(Data extracted from a collection)

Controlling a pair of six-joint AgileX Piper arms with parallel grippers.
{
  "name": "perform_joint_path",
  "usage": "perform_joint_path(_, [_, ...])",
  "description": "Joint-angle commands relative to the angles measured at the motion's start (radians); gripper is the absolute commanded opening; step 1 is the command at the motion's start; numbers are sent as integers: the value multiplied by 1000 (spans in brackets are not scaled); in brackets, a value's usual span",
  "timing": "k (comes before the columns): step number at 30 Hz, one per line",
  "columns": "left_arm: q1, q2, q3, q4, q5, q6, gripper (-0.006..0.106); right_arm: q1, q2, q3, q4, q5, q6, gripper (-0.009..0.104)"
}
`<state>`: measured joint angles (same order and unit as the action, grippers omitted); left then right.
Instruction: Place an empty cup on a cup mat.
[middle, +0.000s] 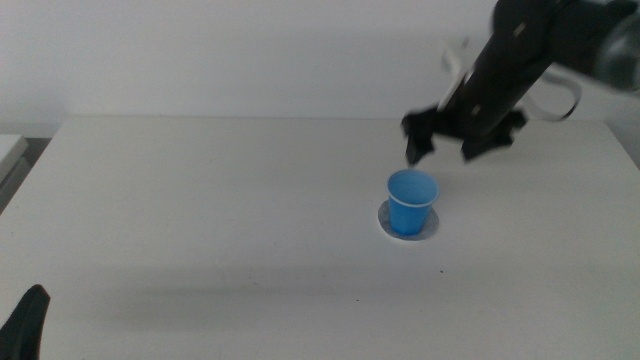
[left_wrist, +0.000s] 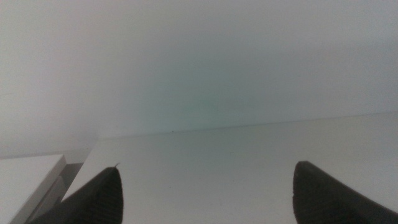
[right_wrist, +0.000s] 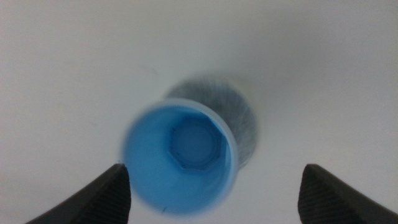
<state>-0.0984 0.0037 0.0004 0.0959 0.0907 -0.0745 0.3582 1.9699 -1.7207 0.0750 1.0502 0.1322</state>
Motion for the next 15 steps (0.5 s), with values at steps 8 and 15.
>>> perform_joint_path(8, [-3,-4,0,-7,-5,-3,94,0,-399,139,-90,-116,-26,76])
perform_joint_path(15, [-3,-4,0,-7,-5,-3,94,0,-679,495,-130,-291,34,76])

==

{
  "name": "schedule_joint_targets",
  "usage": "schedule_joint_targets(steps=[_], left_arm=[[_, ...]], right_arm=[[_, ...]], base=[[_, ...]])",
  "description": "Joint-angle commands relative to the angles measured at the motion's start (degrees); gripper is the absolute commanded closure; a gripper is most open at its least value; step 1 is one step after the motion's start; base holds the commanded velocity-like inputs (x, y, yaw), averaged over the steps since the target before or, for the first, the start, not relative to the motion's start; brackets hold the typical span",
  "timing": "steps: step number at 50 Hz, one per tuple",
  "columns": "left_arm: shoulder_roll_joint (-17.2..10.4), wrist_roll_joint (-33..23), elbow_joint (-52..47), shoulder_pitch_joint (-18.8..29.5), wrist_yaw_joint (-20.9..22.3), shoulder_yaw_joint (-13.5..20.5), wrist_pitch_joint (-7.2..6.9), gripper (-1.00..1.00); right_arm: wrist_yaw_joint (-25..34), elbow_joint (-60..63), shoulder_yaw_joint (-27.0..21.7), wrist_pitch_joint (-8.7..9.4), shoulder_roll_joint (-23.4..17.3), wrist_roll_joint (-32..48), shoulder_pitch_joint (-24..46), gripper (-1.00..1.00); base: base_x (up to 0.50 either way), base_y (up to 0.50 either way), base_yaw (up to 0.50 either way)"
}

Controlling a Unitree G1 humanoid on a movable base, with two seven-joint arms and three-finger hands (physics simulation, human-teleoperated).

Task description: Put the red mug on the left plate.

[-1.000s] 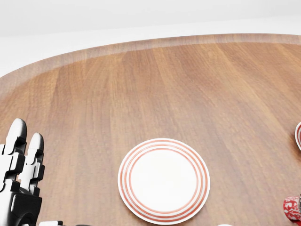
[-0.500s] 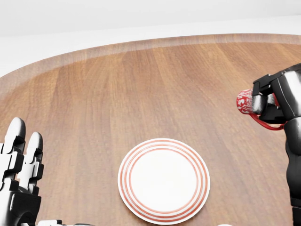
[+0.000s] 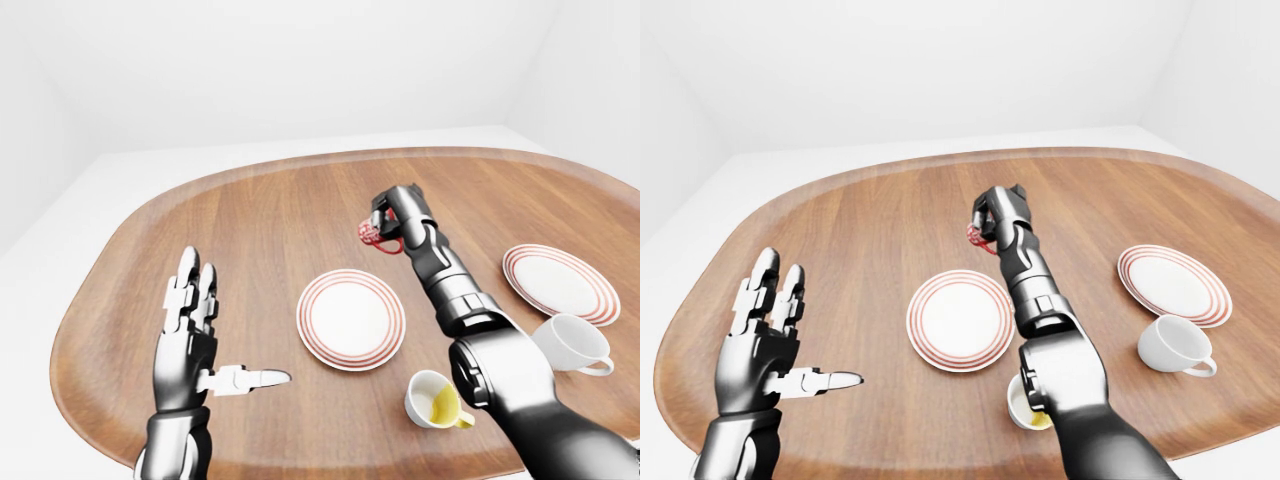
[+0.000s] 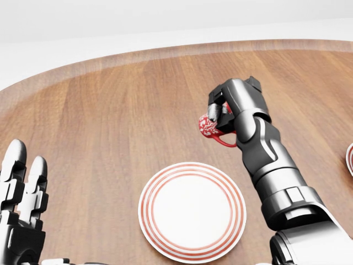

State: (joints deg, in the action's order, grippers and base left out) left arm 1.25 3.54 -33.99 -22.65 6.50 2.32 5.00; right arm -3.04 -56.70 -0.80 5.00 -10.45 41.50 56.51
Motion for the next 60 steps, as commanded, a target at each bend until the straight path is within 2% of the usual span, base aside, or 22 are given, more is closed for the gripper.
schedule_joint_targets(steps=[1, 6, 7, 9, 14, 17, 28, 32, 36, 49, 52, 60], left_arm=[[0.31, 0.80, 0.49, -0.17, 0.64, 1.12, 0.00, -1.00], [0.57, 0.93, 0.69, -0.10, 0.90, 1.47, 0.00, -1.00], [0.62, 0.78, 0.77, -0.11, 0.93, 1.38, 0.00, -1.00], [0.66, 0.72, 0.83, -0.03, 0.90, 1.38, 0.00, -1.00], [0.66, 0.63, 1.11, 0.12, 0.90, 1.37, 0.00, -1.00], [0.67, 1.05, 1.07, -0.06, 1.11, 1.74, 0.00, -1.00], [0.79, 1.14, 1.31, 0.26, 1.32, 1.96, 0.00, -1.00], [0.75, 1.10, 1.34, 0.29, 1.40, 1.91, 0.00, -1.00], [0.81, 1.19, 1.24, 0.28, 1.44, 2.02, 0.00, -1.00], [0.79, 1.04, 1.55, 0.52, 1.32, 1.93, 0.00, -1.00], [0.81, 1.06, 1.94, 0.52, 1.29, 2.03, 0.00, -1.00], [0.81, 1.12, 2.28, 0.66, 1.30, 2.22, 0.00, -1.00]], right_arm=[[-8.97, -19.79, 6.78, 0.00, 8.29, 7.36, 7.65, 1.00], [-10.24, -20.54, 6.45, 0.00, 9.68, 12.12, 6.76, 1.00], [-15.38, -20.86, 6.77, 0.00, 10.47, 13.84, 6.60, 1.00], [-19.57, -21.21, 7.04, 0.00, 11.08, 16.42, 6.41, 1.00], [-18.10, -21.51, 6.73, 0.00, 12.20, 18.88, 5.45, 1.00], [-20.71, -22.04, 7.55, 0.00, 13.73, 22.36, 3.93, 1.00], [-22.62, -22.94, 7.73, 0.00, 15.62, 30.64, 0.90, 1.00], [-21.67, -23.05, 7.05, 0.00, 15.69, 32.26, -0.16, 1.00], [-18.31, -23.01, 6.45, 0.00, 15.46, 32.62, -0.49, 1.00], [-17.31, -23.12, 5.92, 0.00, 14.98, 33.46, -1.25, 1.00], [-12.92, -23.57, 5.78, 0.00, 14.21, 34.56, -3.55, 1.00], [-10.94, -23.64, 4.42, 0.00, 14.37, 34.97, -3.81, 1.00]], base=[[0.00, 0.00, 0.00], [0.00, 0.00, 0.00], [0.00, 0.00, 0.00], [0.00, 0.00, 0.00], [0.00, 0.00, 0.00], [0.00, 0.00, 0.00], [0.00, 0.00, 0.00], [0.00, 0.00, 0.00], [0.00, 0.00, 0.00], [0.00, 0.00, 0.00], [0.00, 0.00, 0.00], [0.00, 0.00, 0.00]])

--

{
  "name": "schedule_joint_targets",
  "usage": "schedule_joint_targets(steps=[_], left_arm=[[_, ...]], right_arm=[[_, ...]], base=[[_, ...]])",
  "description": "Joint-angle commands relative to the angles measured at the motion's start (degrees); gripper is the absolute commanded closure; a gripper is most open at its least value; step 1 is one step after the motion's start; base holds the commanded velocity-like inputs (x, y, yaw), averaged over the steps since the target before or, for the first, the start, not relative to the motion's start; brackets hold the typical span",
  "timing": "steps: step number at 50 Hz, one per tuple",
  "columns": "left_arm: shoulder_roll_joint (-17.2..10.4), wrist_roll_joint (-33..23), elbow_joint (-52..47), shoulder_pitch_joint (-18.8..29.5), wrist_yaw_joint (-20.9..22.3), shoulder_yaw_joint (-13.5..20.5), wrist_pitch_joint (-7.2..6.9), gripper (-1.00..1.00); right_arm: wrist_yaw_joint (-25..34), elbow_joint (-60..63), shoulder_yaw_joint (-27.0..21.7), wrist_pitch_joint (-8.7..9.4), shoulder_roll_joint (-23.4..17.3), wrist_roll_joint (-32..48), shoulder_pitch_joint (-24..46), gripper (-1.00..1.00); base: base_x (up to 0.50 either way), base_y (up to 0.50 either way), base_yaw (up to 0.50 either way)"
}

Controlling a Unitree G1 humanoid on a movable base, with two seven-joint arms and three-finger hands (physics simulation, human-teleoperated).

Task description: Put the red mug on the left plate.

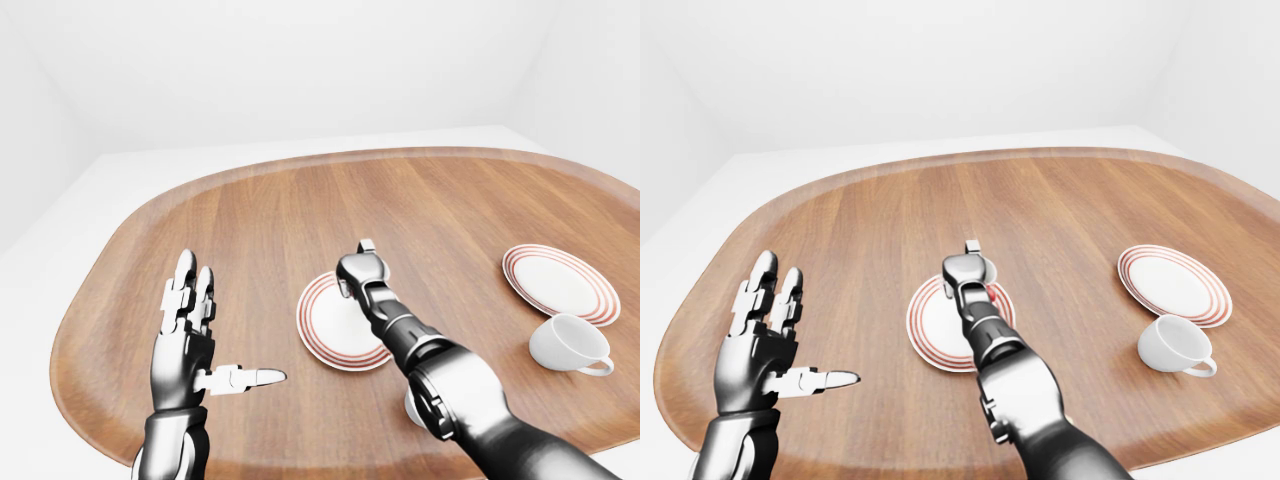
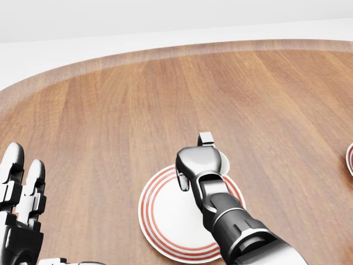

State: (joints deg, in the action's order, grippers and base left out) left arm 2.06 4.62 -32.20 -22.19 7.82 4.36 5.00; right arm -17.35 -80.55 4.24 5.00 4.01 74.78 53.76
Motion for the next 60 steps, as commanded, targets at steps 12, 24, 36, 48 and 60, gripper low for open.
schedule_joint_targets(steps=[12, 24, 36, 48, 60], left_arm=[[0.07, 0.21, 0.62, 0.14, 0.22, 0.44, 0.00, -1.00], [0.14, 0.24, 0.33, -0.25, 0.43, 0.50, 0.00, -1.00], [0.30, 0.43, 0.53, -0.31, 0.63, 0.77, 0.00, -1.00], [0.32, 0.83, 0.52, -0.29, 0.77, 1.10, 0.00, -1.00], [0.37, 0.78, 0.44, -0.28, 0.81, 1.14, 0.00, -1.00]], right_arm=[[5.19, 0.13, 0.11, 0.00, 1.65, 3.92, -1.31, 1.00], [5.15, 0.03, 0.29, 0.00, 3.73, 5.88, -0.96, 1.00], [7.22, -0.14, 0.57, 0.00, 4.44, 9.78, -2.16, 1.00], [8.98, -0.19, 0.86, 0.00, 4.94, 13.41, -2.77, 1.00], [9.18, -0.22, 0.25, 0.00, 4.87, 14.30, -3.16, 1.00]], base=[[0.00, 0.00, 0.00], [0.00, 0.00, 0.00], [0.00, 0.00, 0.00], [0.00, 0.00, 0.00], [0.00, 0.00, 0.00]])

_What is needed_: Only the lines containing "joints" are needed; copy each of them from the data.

_Problem solution_:
State: (joints deg, in the action's order, grippers and base left out) left arm 1.25 3.54 -33.99 -22.65 6.50 2.32 5.00; right arm -3.04 -56.70 -0.80 5.00 -10.45 41.50 56.51
State: (joints deg, in the action's order, grippers and base left out) left arm 2.06 4.62 -32.20 -22.19 7.82 4.36 5.00; right arm -17.35 -80.55 4.24 5.00 4.01 74.78 53.76

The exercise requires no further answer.